Philip Ochieng during the launch of his biography written by Liz Gitonga-Wanjohi at The Stanley on August 21, 2015. The veteran journalist died on Tuesday evening. File | Nation Media Group 

  • You would never catch him without a book. His lunch companion was always a book, at the same time, same restaurant.
  • He ate alone, reading, and it isn’t that he objected to company, it was just that he enjoyed his lunch more with a book than company.

At exactly 5pm, he would rise to his feet. A slim man without a speck of fat in his tall frame, immaculately encased in the best tailoring in the world, the suit — Savile Row, naturally — maybe grey pinstripe with a paisley handkerchief, his tie neatly clasped to his shirt chest high, his sleeves held back at the elbow with silver thingys, the cuffs never folded. You could apply makeup with his shoes, they gleamed like mirrors, Crocket & Jones maybe, the type that are make to fit and to last. 

He would remove his glasses, allowing them to hang on his chest on their thong. His eyes dramatically on the ceiling, the very image of a great brain in full deployment, his left hand would be dangling over his heart, like a kangaroo’s short arm fondling a baby sac, his right twirling the grey hair at his temple.

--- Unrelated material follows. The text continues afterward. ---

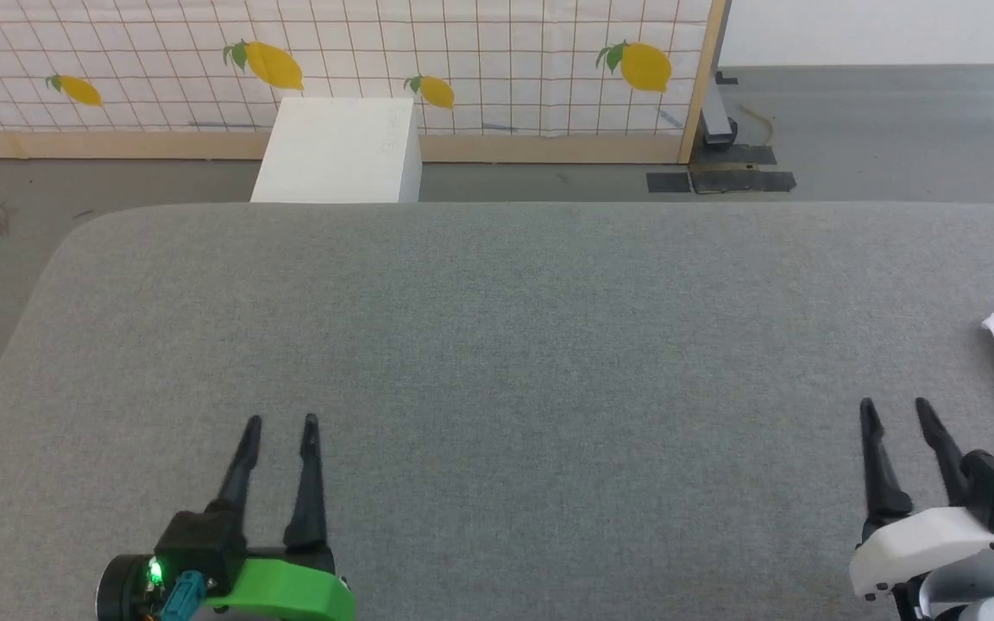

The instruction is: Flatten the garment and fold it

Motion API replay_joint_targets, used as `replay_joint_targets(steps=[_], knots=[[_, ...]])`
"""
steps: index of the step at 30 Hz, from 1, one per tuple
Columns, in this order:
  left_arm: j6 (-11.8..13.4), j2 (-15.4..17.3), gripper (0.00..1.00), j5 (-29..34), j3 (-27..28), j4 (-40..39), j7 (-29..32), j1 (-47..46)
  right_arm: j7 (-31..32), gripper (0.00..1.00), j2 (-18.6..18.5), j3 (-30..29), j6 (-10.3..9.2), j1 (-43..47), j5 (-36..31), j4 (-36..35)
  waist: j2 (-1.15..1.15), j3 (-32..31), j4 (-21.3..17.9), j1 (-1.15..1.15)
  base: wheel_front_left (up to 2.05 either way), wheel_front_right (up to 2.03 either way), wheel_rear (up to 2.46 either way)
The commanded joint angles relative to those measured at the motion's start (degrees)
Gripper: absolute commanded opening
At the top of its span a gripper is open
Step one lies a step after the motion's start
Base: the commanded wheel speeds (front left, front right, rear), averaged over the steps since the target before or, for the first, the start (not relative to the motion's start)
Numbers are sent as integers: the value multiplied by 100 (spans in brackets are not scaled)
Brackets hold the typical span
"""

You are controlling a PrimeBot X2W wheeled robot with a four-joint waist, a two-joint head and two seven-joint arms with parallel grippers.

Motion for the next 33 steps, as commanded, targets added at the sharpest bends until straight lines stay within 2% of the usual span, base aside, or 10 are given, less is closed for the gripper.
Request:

He would march the entire length of the newsroom, turn on his heel and start back and then stop two paces short of my desk. By now, both hands would be retracted like two kangaroo short arms meeting over his sternum, the chest would pump out, the chin would smash down, his eyelashes beating a rapid tattoo, the eyes behind flashing mischief and laughter, like Morse Code lights on the deck of a ship in a dark night. Then he would bark: “Where is the editorial?” only he would pronounce it, “IDI-tori-AH” with a stubbornly African accent, not even the lightest hint of the years he had spent in the US in the 1960s.

This ritual played out at exactly the same time, five days a week for many years until I could “see” him with the back of my head, retract my arms, do the chest thing and demand the “IDI-tori-AH” in exact harmony with him. He, I and another character of an editor, Matthew Gathigira, did the same job. We were revisers, the last editors on a page before it went to press. But I was basically a kid while they were hard boiled veterans who had seen many things.

We didn’t just love him, we worshipped him. First, he knew everything. He had a thesaurus and a few editions of the dictionary on his desk and he used them. If you wanted to know the correct spelling or pronunciation of Valery Giscard d’Estaing, you shouted the question and he walked over to your desk, dictated the spelling and a lecture on French politics. In the world where tautology is a worse crime than murder, he was the encyclopaedia that kept you out of jail. 

Master of the one-liner

Second, his wit was like a perpetual stream. We called him the master of the one-liner. His comebacks had no peer. When he rose uncharacteristically early one day, I shouted in surprise, “You are going home?” He stopped mid-track, thought about it for a beat and shot back, “Eventually”. And on another occasion he appeared in the office with his arm in a sling, his shoulder bandaged and bruises on his face. “What happened?” I asked in shock. He thought for a moment, then a wolfish grin split his battered face as he presented a full account of what he could recall: “It had something to do with whiskey.”

When he was writing or editing, he would march up and down, rehearsing the sentences, confirming the rhythm of the words, worrying and poking them until they were perfect. He would walk around, trying to get in trouble, pickpocketing other journalists and digging his hard, deformed fingers – after a lifetime of banging a manual typewriter, the last joint of his pointing finger could not extend – and he sometimes would pick the most fierce, stressed person around. It would all end in laughter and a fit of giggles.

Thirdly, he was a reader and generous with his books, at least to me. He would spend a whole decade reading one genre and he would read until there was nothing left to read. He introduced me to Frank Herbert, Isaac Asimov and a whole range of science fiction greats. We talked about Spice Melange, the Bene Gesserit and the search for the Kwisatz Haderach.  

Lunch companion always a book

He, an atheist, introduced me to the early history of the Christian Church, the controversies of the Conference of Nicaea, the mysteries of the Red Sea Scrolls and the search for the Holy Grail. He introduced me to the genius of P.G. Wodehouse. You would never catch him without a book. His lunch companion was always a book, at the same time, same restaurant. He ate alone, reading, and it isn’t that he objected to company, it was just that he enjoyed his lunch more with a book than company.

Finally, he wasn’t just a left-brained person, he was a left AND right-brained person. Logical, analytical, clinical one minute, colourful, robustly creative and whimsically poetic the next. He judged and judged harshly and never refrained from expressing himself freely. There is a famous cartoon of his head on a platter I think by Maddo that I found in the newsroom.

Part comedian, part scholar, part dictator but a full-bloodied baddest of the bad-ass journalists: Philip Ochieng Otani (single L, no apostrophe and drop the last name).